To our knowledge, this is the first scoping review with an emphasis on how ethnic groups perceive dementia and the role of language and translation when dealing with dementia. The main limitation of conducting this review was separating some of the selected studies into one of the themes of perception, language, and translation. To elaborate, some studies examined all these factors in their studies. These studies needed to be organized into a theme that seemed to cover it effectively. Therefore, readers or the authors of selected studies may have a different attitude from our synthesis approach. This point might be perceived as a bias in reporting the results. Furthermore, we sought out a comprehensive analysis of all previous research which led to the use of diverse groups in this study (e.g., individuals with dementia and non-demented people). However, each population (e.g., patients, non-demented elderly, caregivers, or healthcare professionals) can demonstrate different perspectives and needs. To elaborate, while assessing a test necessitates a sample of individuals with cognitive impairment or dementia, broader topics can include minority group or community perception on dementia. For example, in our study, the primary concern of non-demented elderly people may have been understanding about dementia, but knowledge and perception of dementia could have an impact on caregivers’ patterns of providing care. To put it simply, various groups may have different concerns, which might result in different outcomes. Future reviews may focus separately on the populations of each minority group (e.g., patients, memory clinic population, older people without dementia, caregivers, or medical professionals). Additionally, numerous ethnic groupings continue to receive little research, which is another cause for concern. Although we expected more studies including minority groups from various nations, this field of study is extremely small. Scholars are encouraged to investigate and assess subjects associated with dementia and cognitive impairment in underrepresented populations. Ultimately, the researchers of this study searched two databases, and future studies may consider examining more databases.

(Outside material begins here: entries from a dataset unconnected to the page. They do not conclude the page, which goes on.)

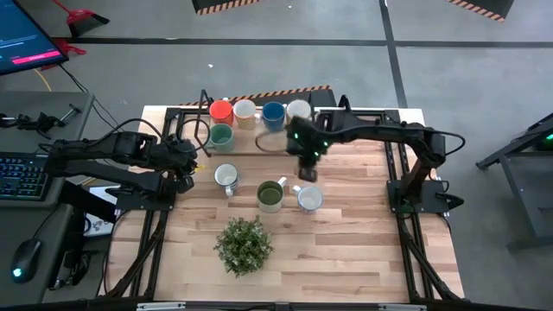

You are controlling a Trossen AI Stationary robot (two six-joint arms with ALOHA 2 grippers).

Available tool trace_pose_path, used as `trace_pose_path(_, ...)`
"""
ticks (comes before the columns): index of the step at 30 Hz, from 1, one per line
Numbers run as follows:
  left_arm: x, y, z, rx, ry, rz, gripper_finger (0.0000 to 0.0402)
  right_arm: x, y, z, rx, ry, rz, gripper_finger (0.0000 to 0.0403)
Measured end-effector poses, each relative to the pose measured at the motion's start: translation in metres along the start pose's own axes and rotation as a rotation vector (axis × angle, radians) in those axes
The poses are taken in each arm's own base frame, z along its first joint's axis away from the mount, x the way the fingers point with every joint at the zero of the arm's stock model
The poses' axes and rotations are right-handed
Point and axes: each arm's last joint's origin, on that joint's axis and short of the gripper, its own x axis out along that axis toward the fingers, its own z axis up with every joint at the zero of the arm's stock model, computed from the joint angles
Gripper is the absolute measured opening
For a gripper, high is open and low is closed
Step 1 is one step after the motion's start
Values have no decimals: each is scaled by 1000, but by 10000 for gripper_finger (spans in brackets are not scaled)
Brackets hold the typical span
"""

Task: Place coffee mugs
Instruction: Put the blue patterned mug on the shelf

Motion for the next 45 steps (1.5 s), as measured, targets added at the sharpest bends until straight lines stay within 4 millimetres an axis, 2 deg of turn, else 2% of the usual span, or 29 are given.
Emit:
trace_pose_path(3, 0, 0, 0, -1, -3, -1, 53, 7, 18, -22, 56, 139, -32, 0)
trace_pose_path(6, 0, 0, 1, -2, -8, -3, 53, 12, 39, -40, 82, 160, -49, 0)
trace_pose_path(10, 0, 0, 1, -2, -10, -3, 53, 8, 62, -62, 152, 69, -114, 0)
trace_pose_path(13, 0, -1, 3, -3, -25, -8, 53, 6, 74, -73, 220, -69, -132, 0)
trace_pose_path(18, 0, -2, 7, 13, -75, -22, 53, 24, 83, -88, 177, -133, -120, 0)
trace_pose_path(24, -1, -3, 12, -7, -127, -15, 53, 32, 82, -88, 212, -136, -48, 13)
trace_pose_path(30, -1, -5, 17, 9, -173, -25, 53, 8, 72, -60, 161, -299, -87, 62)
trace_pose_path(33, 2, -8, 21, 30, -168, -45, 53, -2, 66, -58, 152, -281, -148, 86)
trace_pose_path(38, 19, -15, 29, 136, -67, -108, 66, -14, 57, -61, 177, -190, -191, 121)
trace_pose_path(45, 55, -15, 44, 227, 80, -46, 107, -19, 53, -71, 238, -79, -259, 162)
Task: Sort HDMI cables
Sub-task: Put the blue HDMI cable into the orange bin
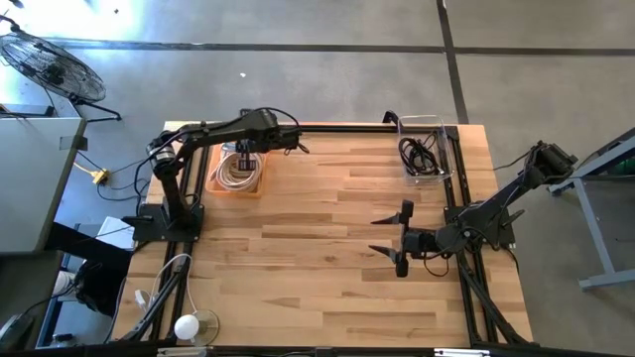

We appreciate the time and work invested by each reviewer.

The study was approved by the Auckland Health Research Ethics Committee (number AH26011).

The authors have no conflicts of interest to declare.

This work was supported by the funding from the Health Research Council, Auckland, New Zealand.

A.K. conceived the scoping review and drafted the full manuscript. A.K. and M.T.L. contributed to screening records. M.T.L. carried out the initial review. F.F. and S.W. profoundly reviewed the manuscript and approved final submission.